Implementing Common Calculations In Power Query

Chris Webb Power Query October 18, 2013October 18, 2013 5 Minutes

When I first saw Data Explorer (as Power Query used to be called), I immediately started thinking of it as a self-service ETL tool; indeed, it’s how Microsoft itself is positioning it. However I suspect that a lot of Power Query users might also want to use it for building reports too: it could be that they find DAX too difficult, and if all they need is a simple table-based report they might not want to bother with using Power Pivot at all.

If that happens then it’s going to be important to be able implement common business calculations in Power Query… hence this blog post. I’ll also admit that I wanted to know how easy it is to write these calculations – because if it isn’t easy, or if it isn’t easier than DAX or the equivalent Excel formulas, then no-one will bother doing it. So let’s look at some examples.

Simple Percentage Share

Take the following table in Excel as a starting point:

Now let’s imagine that we want to find the percentage that each fruit makes up of the grand total (ie 10+15+24=49). The way to calculate the percentage is quite easy: you need to find the grand total, then divide the sales for each fruit by the grand total. Finding the grand total requires some code though – you might think you could do it easily in the UI using the Group By functionality, but that does not allow you to sum up all the values in a column and not group by anything! (I hope this gets fixed soon). Luckily the code is quite easy: you use Table.Column() to convert the Sales column into a List, then use List.Sum() to sum up all the values in that List. Finally, you insert a new custom column to the original table and calculate the percentage. Here’s the code:

let

    Source = Excel.CurrentWorkbook(){[Name="Table1"]}[Content],

    Sales = Table.Column(Source, "Sales"),

    GrandTotal = List.Sum(Sales),

    TableWithShare = Table.AddColumn(Source, "Share", each [Sales]/GrandTotal)

in

    TableWithShare

It would also be nice if I could get the table that Power Query outputs to remember the number formatting I apply to it after it refreshes… again, I hope this gets fixed.

Nested Share

A more complex example of a Share calculation might be where we need a share of a subtotal. Consider the following table:

In this case, let’s say we need to show each Fruit’s sales as a percentage of the total sales of its Category. This time we can use the Group By functionality to get a table containing the subtotals very easily. Next, we can join our subtotal table with the original table using Table.Join() so we have the subtotals on each row. Finally, we can do the share calculation and remove the subtotal column again.
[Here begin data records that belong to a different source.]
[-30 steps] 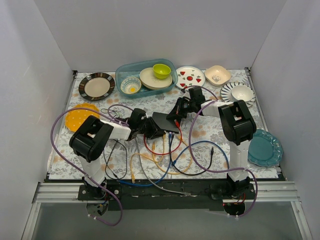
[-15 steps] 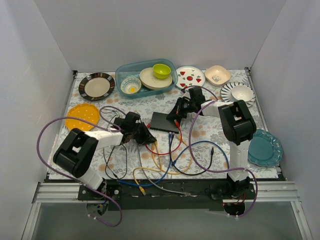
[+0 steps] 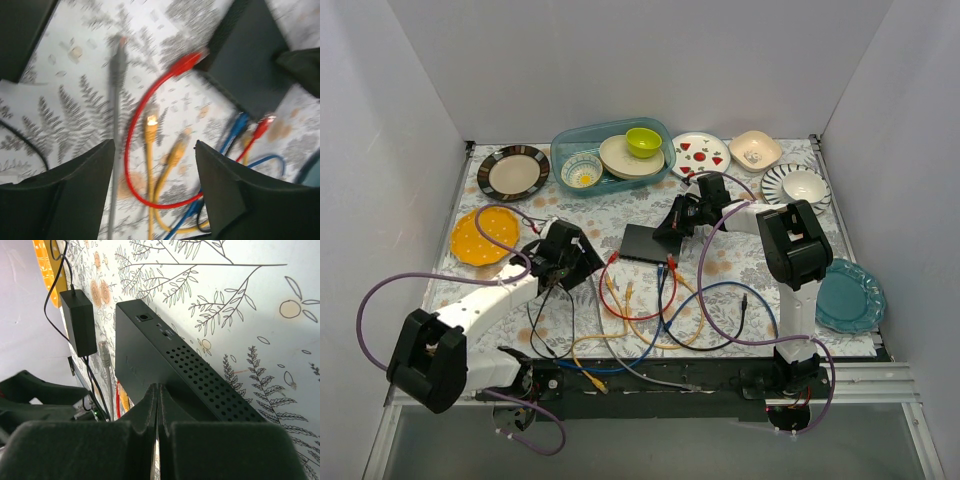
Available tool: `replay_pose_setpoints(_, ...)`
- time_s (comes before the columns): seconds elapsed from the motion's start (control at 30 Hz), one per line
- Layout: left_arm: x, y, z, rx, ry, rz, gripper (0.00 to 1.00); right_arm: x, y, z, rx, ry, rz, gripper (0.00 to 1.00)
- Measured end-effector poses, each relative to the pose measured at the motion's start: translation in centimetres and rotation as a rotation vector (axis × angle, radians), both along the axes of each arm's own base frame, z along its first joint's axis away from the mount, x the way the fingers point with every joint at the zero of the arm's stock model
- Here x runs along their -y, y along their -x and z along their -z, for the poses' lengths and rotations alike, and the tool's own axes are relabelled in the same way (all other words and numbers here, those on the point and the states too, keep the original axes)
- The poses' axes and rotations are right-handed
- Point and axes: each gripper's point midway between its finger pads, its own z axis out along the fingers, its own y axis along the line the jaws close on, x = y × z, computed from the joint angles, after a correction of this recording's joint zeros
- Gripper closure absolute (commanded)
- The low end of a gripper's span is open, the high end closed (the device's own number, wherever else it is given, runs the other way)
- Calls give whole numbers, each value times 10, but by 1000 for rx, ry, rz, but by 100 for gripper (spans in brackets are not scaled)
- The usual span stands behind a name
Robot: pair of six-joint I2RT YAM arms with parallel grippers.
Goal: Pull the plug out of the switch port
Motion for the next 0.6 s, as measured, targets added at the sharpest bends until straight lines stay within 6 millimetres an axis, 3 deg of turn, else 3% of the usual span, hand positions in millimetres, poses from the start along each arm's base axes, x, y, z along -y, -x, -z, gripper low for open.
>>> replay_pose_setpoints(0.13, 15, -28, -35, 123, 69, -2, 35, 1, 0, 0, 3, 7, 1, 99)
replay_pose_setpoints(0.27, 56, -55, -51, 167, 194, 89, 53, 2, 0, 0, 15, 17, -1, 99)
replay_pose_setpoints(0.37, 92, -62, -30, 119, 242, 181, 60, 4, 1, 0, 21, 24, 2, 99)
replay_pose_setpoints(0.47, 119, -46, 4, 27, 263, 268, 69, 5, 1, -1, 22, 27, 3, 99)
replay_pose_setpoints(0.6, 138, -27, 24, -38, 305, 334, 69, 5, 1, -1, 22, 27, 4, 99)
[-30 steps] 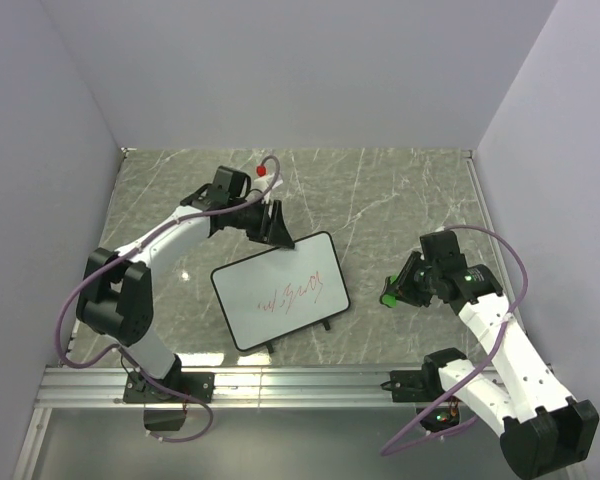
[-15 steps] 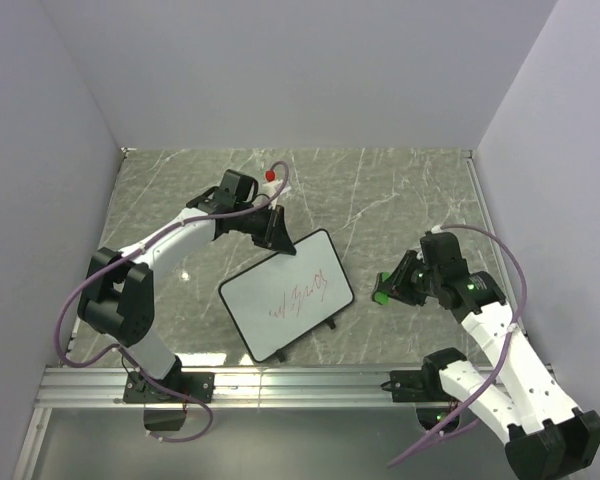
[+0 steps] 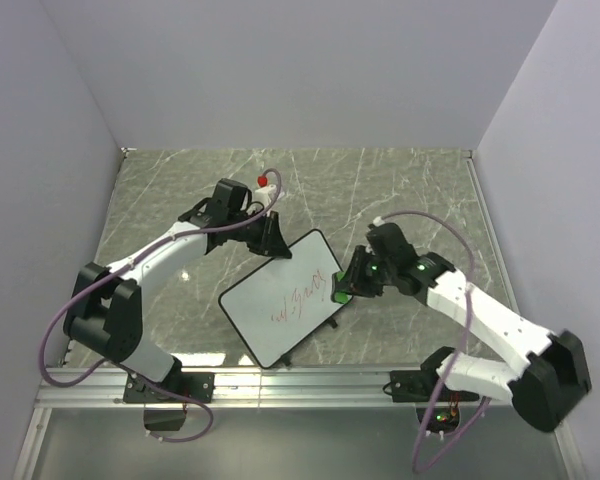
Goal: Erase the whiteboard
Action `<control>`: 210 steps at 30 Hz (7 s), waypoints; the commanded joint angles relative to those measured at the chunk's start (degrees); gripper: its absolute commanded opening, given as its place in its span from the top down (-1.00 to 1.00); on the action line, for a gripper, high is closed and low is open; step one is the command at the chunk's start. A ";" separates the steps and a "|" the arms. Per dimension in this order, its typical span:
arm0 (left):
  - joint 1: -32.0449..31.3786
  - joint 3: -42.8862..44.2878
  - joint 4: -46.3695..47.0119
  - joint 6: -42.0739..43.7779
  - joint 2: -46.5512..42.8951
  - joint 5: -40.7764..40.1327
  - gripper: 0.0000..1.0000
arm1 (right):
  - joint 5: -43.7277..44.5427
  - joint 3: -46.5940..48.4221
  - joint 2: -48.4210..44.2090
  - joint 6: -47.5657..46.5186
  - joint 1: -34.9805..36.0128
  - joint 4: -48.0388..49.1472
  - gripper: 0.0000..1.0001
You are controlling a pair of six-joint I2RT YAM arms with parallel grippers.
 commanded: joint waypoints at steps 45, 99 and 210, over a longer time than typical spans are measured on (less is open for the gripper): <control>-2.50 -7.28 -5.83 -0.44 -10.90 -15.46 0.99 | 12.49 23.05 26.34 2.67 10.87 7.55 1.00; -4.53 -10.54 -3.63 -1.49 -18.55 -21.52 0.99 | 22.69 9.88 25.73 7.96 25.19 2.72 1.00; -1.36 -10.89 -4.25 -2.99 -20.66 -23.11 0.99 | 35.34 5.23 6.32 -1.81 29.69 9.76 1.00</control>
Here’s the code:

let

    Source = Excel.CurrentWorkbook(){[Name="Table4"]}[Content],

    Subtotals = Table.Group(Source, {"Category"}, {{"Category Sales",

        each List.Sum([Sales]), type number}}),

    JoinTables = Table.Join(Source, "Category", Subtotals, "Category"),

    InsertedCustom = Table.AddColumn(JoinTables, "Share", each [Sales]/[Category Sales]),

    RemovedColumns = Table.RemoveColumns(InsertedCustom,{"Category Sales"})

in

    RemovedColumns

Previous Period Growth

Now consider a table with a date column (Americans: the dates are in dd/mm/yyyy format) and a sales column:

Let’s say we want to find the absolute change in Sales from the previous date to the current date on each row. Here we need to copy the table, shift the dates forward one day (by adding a value of type Duration onto the date) and then join the original table onto this new table using Table.Join() so we can see the current day sales and the previous day sales in two columns next to each other; this will then mean we can subtract one from the other to find the growth. Here’s the code:

let

    Source = Excel.CurrentWorkbook(){[Name="Table7"]}[Content],

    ChangedType = Table.TransformColumnTypes(Source,{{"Date", type date}}),

    InsertedCustom = Table.AddColumn(ChangedType, "Next Date", each [Date]+#duration(1,0,0,0)),

    RemovedColumns = Table.RemoveColumns(InsertedCustom,{"Date"}),

    RenamedColumns = Table.RenameColumns(RemovedColumns,{{"Sales", "Previous Sales"}}),

    JoinTables = Table.Join(ChangedType, "Date", RenamedColumns, "Next Date",JoinKind.LeftOuter),

    RemovedColumns1 = Table.RemoveColumns(JoinTables,{"Next Date"}),

    SortedRows = Table.Sort(RemovedColumns1,{{"Date", Order.Ascending}}),

    Growth = Table.AddColumn(SortedRows, "Growth", each [Sales]-[Previous Sales])

in

    Growth

Year-to-Date Sales

For the final example, take the same starting table and before and now let’s calculate a year-to-date running sum. In this case, I decided to use a function (see here for some background on this, and here for a more complex example of a function) to do the calculation. Here’s the code of the function, called YTD(), that I created:

let

    YTD = (SalesTable, EndDate) =>

let

        FilteredTable=Table.SelectRows(SalesTable,

            each [Date]<=EndDate and Date.Year([Date])=Date.Year(EndDate) ),

        SalesColumn = Table.Column(FilteredTable, "Sales"),

        YTDSales = List.Sum(SalesColumn)

in

        YTDSales

in

YTD

It takes a table structured in the same way as the source table (ie it has to have a [Date] column and a [Sales] column), filters the data using Table.SelectRows() so only rows with a date less than or equal to the EndDate parameter, but in the same year as it, are returned, and then sums up the values in the [Sales] column of the filtered table.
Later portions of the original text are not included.